US- summit: Africa short-changed self
Correspondent
AFRICAN leaders, most of them, this week were summoned to the United States by President Barack Obama apparently to talk trade.
For America this could be a triumph of public diplomacy, but for Africa this is an embarrassment.
Never before in international diplomacy has a whole continent's leadership been summoned by a president of one country.
This is a terrible and condescending move, especially when one considers that Obama never bothered to visit most of these leaders during the better part of his presidency.
Africa for two days had only 4 or 5 leaders at home, and 55 heads of state of the continent were at the US White House.
The continent has a body, the African Union, which can represent its interests anywhere in the world.
It is inconceivable to think that all European, Asian or Latin American leaders would have gone to any one country to discuss any issue with one president.
Africa has short-changed itself and offered President Obama diplomatic victory before he leaves office.
This is a triumph of Obama's public diplomacy and marks a low point in African diplomacy.
The pictures of 55 or so heads of African states standing with Mr Obama is an uneasy one.
He towers above all of them save for President Kagame of Rwanda and his daughter.
In spite of these photo opportunities by African heads of state to pose with a US President, the meaning of such a summit is troubling.
It is less about trade and more about US affirmation of its political and military power and influence.
African countries are not the same, and no summit between the US and that many countries can achieve anything trade-wise.
If Obama wanted to meet with all African presidents, he should have visited all 47 capitals, or attend an African Union meeting.
In any case, the US has third rate influence in Africa, where China does twice as much business as the US.
The trade with Europe far exceeds that of the US, Brazil, India and Turkey are also major players in Africa.
So there is a sub-text to this summit.
The $900 million in deals that the US Commerce Department had claimed would be announced at the August 4-6 Washington conference for African development was never announced or articulated.
In contrast China will extend $1 trillion in loans by 2015. This should seal the deal in favour of Beijing.

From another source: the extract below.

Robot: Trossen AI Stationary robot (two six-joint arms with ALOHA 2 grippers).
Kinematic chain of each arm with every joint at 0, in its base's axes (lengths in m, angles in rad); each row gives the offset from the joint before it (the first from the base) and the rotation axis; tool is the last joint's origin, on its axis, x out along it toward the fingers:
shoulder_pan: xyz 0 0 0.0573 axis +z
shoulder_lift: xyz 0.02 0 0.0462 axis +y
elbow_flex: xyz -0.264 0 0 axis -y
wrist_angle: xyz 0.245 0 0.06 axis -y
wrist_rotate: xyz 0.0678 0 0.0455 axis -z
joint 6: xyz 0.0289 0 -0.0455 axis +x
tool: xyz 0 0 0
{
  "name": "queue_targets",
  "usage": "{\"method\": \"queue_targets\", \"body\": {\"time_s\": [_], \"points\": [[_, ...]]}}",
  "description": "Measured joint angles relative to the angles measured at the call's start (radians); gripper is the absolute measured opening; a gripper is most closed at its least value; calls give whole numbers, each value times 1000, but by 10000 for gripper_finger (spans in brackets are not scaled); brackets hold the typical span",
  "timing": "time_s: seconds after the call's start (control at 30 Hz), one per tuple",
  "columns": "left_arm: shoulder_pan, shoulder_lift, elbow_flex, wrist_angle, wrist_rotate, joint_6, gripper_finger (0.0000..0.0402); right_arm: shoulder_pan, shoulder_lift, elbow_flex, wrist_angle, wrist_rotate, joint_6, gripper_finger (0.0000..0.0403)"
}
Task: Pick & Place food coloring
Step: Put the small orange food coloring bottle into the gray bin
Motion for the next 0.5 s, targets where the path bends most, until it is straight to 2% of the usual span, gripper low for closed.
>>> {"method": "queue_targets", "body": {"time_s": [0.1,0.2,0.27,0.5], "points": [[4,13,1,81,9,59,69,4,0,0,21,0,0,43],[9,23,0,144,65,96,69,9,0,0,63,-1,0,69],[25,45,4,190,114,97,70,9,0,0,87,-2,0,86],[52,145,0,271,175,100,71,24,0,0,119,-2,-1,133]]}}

The Americans cannot offer permanent infrastructure such as ports and roads, as they cannot match the Chinese, who also provide the most favourable terms of investment and no political strings attached.
So what is the real reason behind Obama's public diplomacy since they have nothing to offer to match the Chinese?
It is about US imperialism and military and ideological superiority. It is about entrenching AFRICOM, the US military command that now dominates the continent.
The US does not sustain itself by competitive trade, but by force of arms and international politics.
This summit was meant to ensure that mutually beneficial African trade with China and Brazil results in no shift in African nations' political or ideological orientation, and is perpetually subject to curtailment by the US.
Washington has done a political calculation to establish a military presence in Africa that will allow Washington and its allies to stymie, at will, the integration of Africa into a multi-polar world in which China is the centre of gravity.
This is the crux of the matter.
The Obama administration has placed all its bets on US imperialism's sole surviving advantage: overwhelming military superiority, without which its preferred method of censuring countries like Zimbabwe — economic sanctions — is unenforceable.
The US has just started flexing its AFRICOM muscles against China by this summit, and all African leaders in attendance have effectively had the US diplomatic and military spell cast on them. They can no longer cough when Obama speaks.
US imperial overlord is now deeply embedded in all but a few African nations.
The US believes it has the power to pull the plug on the China connection — which is the subtext of this weekend's summit.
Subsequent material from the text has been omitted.